Task prompt: In this exercise, every entry below is to be reproduced word for word.

Data provided:
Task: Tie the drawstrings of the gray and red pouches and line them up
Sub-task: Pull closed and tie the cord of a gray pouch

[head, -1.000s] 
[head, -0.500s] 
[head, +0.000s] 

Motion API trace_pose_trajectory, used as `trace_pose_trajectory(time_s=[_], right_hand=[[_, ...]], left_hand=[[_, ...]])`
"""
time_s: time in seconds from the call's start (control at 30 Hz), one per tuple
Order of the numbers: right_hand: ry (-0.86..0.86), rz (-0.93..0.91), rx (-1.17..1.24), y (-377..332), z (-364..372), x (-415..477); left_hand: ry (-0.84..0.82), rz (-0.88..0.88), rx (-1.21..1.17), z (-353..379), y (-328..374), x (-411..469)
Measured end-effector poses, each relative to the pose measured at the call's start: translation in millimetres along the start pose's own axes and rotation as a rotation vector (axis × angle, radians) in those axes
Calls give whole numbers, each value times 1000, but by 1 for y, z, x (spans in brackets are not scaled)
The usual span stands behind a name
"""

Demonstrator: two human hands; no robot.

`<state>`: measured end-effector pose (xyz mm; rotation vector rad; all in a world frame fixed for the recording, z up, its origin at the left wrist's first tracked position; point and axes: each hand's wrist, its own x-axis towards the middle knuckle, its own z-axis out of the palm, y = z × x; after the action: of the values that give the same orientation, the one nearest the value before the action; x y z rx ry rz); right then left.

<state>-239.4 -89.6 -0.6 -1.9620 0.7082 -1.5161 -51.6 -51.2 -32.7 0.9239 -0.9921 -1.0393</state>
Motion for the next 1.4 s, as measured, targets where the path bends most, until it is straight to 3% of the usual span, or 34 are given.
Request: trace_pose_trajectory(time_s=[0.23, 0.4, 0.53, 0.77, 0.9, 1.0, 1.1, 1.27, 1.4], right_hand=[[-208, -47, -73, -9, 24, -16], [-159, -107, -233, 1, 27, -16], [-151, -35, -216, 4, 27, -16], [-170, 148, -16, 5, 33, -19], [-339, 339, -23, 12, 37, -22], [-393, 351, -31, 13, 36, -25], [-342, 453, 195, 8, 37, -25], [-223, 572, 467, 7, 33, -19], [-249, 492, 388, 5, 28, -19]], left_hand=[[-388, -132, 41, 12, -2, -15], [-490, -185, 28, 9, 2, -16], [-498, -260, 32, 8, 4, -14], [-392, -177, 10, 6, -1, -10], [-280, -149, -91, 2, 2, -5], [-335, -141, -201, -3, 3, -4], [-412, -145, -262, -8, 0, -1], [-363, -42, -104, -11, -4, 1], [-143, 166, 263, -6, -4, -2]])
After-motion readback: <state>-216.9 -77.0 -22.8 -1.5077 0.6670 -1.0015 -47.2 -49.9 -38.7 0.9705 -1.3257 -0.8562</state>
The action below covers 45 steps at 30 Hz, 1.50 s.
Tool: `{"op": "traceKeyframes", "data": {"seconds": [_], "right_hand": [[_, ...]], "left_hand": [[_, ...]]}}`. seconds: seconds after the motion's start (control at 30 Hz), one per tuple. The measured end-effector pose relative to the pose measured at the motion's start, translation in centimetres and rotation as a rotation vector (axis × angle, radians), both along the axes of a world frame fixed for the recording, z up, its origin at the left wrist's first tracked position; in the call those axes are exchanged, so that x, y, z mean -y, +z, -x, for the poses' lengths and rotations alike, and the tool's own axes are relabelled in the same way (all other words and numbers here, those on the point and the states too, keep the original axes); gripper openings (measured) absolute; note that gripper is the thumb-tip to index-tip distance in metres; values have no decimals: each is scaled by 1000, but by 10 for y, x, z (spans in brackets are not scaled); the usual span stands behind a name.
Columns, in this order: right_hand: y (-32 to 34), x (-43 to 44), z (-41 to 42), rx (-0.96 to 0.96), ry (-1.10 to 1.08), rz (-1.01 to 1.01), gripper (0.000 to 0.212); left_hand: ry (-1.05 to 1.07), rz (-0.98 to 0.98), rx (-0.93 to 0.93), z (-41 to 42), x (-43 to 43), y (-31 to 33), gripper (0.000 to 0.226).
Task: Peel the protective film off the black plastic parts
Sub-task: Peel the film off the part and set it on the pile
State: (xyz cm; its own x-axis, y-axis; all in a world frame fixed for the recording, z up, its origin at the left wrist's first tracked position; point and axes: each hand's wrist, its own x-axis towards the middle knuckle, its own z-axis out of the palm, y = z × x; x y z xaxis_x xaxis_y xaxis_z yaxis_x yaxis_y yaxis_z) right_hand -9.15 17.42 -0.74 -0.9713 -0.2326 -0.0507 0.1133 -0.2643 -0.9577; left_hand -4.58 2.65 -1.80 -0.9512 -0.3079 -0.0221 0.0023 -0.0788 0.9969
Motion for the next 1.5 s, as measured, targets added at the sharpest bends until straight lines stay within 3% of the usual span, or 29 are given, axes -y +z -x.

The answer:
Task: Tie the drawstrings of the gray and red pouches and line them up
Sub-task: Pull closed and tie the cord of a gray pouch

[head, -1.000s] 
[head, -0.500s] 
[head, +0.000s] 

Motion API trace_pose_trajectory, used as `trace_pose_trajectory(time_s=[_], right_hand=[[_, ...]], left_hand=[[_, ...]])`
"""
time_s: time in seconds from the call's start (control at 30 Hz), one per tuple
Order of the numbers: right_hand: ry (-0.86..0.86), rz (-0.93..0.91), rx (-1.17..1.24), y (-377..332), z (-364..372), x (-415..477); left_hand: ry (-0.84..0.82), rz (-0.88..0.88), rx (-1.21..1.17), z (-353..379), y (-328..374), x (-411..469)
Measured end-effector poses, each relative to the pose measured at the call's start: translation in millimetres along the start pose's own axes and rotation as a rotation vector (axis × angle, radians) in those axes
Calls give whole numbers, each value times 1000, but by 1 for y, z, x (spans in brackets are not scaled)
The usual span stands behind a name
"""

Demonstrator: two human hands; no robot.

`<state>`: measured end-effector pose (xyz mm; rotation vector rad; all in a world frame fixed for the recording, z up, its origin at the left wrist's first tracked position; point and axes: each hand's wrist, its own x-axis towards the middle knuckle, its own z-axis out of the palm, y = z × x; after the action: of the values that give the same orientation, the one nearest the value before the action; x y z rx ry rz); right then left.

<state>-239.4 -89.6 -0.6 -1.9620 0.7082 -1.5161 -51.6 -51.2 -32.7 0.9239 -0.9921 -1.0393</state>
Motion for the next 1.4 s, as measured, targets where the path bends most, until it is straight to 3% of the usual span, or 34 are given.
Request: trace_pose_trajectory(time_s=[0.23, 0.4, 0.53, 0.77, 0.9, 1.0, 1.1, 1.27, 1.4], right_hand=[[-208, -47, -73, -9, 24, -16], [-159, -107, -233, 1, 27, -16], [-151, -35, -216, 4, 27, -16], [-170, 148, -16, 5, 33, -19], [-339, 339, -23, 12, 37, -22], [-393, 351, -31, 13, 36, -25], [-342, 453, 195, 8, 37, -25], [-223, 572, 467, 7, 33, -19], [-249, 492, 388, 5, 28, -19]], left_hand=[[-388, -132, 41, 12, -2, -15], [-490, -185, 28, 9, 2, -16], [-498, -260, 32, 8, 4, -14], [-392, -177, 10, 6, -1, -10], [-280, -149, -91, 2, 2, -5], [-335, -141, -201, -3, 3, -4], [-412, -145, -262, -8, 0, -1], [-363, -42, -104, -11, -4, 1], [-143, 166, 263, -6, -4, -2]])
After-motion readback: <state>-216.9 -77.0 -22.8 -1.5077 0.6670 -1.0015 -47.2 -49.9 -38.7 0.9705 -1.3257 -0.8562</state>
The action below covers 45 steps at 30 Hz, 1.50 s.
Tool: `{"op": "traceKeyframes", "data": {"seconds": [_], "right_hand": [[_, ...]], "left_hand": [[_, ...]]}}`. seconds: seconds after the motion's start (control at 30 Hz), one per tuple. The measured end-effector pose relative to the pose measured at the motion's start, translation in centimetres and rotation as a rotation vector (axis × angle, radians), both along the axes of a world frame fixed for the recording, z up, its origin at the left wrist's first tracked position; in the call those axes are exchanged, so that x, y, z mean -y, +z, -x, for the poses' lengths and rotations alike, and the tool's own axes are relabelled in the same way (all other words and numbers here, those on the point and the states too, keep the original axes); gripper openings (measured) absolute; note that gripper is the thumb-tip to index-tip distance in metres; values have no decimals: each is scaled by 1000, but by 10 for y, x, z (spans in brackets are not scaled); the usual span stands behind a name.
Columns, in this order: right_hand: y (-32 to 34), x (-43 to 44), z (-41 to 42), rx (-0.96 to 0.96), ry (-1.10 to 1.08), rz (-1.01 to 1.01), gripper (0.000 to 0.212); left_hand: ry (-1.05 to 1.07), rz (-0.98 to 0.98), rx (-0.93 to 0.93), z (-41 to 42), x (-43 to 43), y (-31 to 33), gripper (0.000 to 0.226).
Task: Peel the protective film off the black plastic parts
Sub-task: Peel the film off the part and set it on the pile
State: (xyz cm; its own x-axis, y-axis; all in a world frame fixed for the recording, z up, its origin at the left wrist's first tracked position; point and axes: each hand's wrist, its own x-axis towards the middle knuckle, its own z-axis out of the palm, y = z × x; x y z xaxis_x xaxis_y xaxis_z yaxis_x yaxis_y yaxis_z) right_hand -9.15 17.42 -0.74 -0.9713 -0.2326 -0.0507 0.1133 -0.2643 -0.9577; left_hand -4.58 2.65 -1.80 -0.9512 -0.3079 -0.0221 0.0023 -0.0788 0.9969
Motion for the next 1.5 s, as measured, targets added at the sharpest bends until straight lines stay within 3% of the usual span, or 29 are given, axes -y +z -x.

The exercise has been answered completely.